Judaism & Death
One of the things I love about Judaism is the way they handle death.
Hear me out…
When my mum died when I was 20, we were rushed out of the room. Out of sight out of mind. Everyone promptly started to fill us with alcohol and distract us from what had happened. I was young, had no experience with death, and didn’t have the fortitude or confidence to go against the grain.
The funeral was formal. We were distanced from everything about the death and person we were burning. An expensive, heavily decorated coffin was kept far, far away - undertakers were the only ones to touch or move it. It sat behind the pulpit from which a priest who didn’t know us or her made a generic speech about life and death and Jesus that was totally unremarkable to me in every way.
A machine maneuvered the coffin into a furnace at a safe distance from the crowd.
Flowers were everywhere. Thousands and thousands of pounds of beautiful flowers to mask the ugliness of what happened.
We all wore black from head to toe. Suits and blazers and pencil skirts and high-heels and make-up.
We were taken in a procession of hearses.
We went straight to the wake, proceeded to get drunk and try not to think about or talk about what had just happened.
Then everyone disappeared. Forever. No-one talked about it ever again. 13 years later, we’ve still never done a memorial service.
In contrast, here in Israel, it’s raw and intense and painful.
But not anywhere near as painful as mourning alone, trying to just keep calm and carry on and never being able to speak of what happened with your loved ones.
Jewish funerals are brutal, but beautiful in their commitment to confront the truth and deal with the loss.
Everyone gathers around an unceremoniously wrapped up body in a cemetery. One by one friends and family make tearful speeches that have everyone blubbering. There’s often soft wailing in the background. The men and women alike cry and sob.

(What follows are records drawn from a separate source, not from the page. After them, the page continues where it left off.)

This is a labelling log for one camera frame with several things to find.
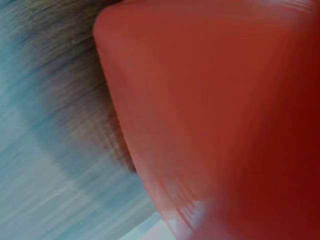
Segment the red object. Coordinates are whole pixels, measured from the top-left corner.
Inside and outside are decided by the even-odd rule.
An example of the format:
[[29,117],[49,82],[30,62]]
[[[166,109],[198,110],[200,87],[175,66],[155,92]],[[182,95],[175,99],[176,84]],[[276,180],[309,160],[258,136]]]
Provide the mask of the red object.
[[179,240],[320,239],[320,15],[269,2],[136,0],[95,23],[132,159]]

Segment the blurry background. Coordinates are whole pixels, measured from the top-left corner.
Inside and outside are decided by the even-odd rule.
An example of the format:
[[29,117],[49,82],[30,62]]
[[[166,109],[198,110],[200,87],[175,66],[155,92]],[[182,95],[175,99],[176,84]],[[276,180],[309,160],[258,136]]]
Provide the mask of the blurry background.
[[153,208],[92,38],[116,0],[0,0],[0,239],[117,240]]

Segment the red plastic surface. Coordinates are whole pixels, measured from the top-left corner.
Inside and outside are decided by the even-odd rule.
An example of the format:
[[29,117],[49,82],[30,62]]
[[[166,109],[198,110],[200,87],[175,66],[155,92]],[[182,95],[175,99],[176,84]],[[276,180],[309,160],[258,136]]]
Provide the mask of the red plastic surface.
[[132,159],[179,240],[320,239],[320,15],[261,2],[136,0],[95,23]]

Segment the red plastic container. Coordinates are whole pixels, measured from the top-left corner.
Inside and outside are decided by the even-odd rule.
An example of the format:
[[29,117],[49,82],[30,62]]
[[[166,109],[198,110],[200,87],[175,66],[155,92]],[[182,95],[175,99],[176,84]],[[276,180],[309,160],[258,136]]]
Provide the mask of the red plastic container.
[[138,174],[177,239],[320,239],[316,2],[136,0],[94,36]]

No hearse, no fancy clothes, no coffin, no flowers. Just a dead body, a hole in the ground and everyone who knew that person gathered to mourn and fully grasp the reality.
A religious figure who is known to the community often manages the event, but loved ones speak and set the pace and tone.
When the time is right, several men volunteer to put the body in the ground and they cover it up with earth themselves.
The “Shiva” is like a “wake” - except it’s about 16 hours a day for a week - and doesn’t feature much alcohol. The family sits while everyone who ever knew or met the deceased comes to visit and sit with them and bring obscene amounts of food, often several times over the seven days.
It’s awkward and messy and hard and sad and I never know what to say. But you all have to face it, together, whether you like it or not because life is hard and death is fucking awful and the poor family can’t escape it so neither can you - because if one day, heaven forbid, you will find yourself in their place, you’ll want every single one of them to just sit with you and talk to you about the person we all loved, the death, then something else for a while, then circle back ad nauseum until you collapse into your bed, spent with grief, but comforted by the fact that you are not alone.
So you’re damn-well going to do it for them, even though you want to run away and hide.
More empathy and compassion than most of us can bear.
Service, community and duty - all unfashionable values in 2021 that living here in Israel has made desirable to me.
And every year, they do a memorial, an “askara” - where again you must face the harsh reality of what you all went through and remember and celebrate the life of the one that passed.
It’s hard, but it feels so healthy and real.
You have to make time to grieve together, and to recover on your own, but there’s no other way. You can’t go over it, you can’t go under it - you HAVE to go THROUGH it.
I’ll be forever grateful that I have been shown a different and beautiful way of dealing with death, together. Always together. . . . . I feel like this one needs a post-script...
Firstly, this post isn't intended to shame or blame anyone about what they did or did not do... it's about the gaping void that's left and it's devastating consequences when there aren't social and spiritual norms that govern the way we deal with rites of passage like death. It's also about taking the good bits from other cultures when one culture does something better than our own and my own experience crossing that great divide.
Secondly, I apologise if my musings about death have permeated your otherwise perfectly pleasant day - I guess if you've got this far I need not apologize. But if you've ever experienced the loss of someone close, you'll be part of a special club where all sorts of morbid thoughts occasionally arise. You might also be less shy about talking about it. You'll also know that reflecting on the death of your loved one is a normal thing that you do over and over again for the rest of your days. It torments you at first, but eventually you realise that valuable lessons can be drawn from the tragedy. For me, writing about it has become very therapeutic and often allows me to discover my true feelings. Sharing it with others has helped me connect to others who have been through similar experiences and fully grasp the gravity and significance of it, as well as come to terms with my own inescapable mortaity. I now find it incredibly hard to separate the harsh reality of death from our daily lives. Once you know, you know.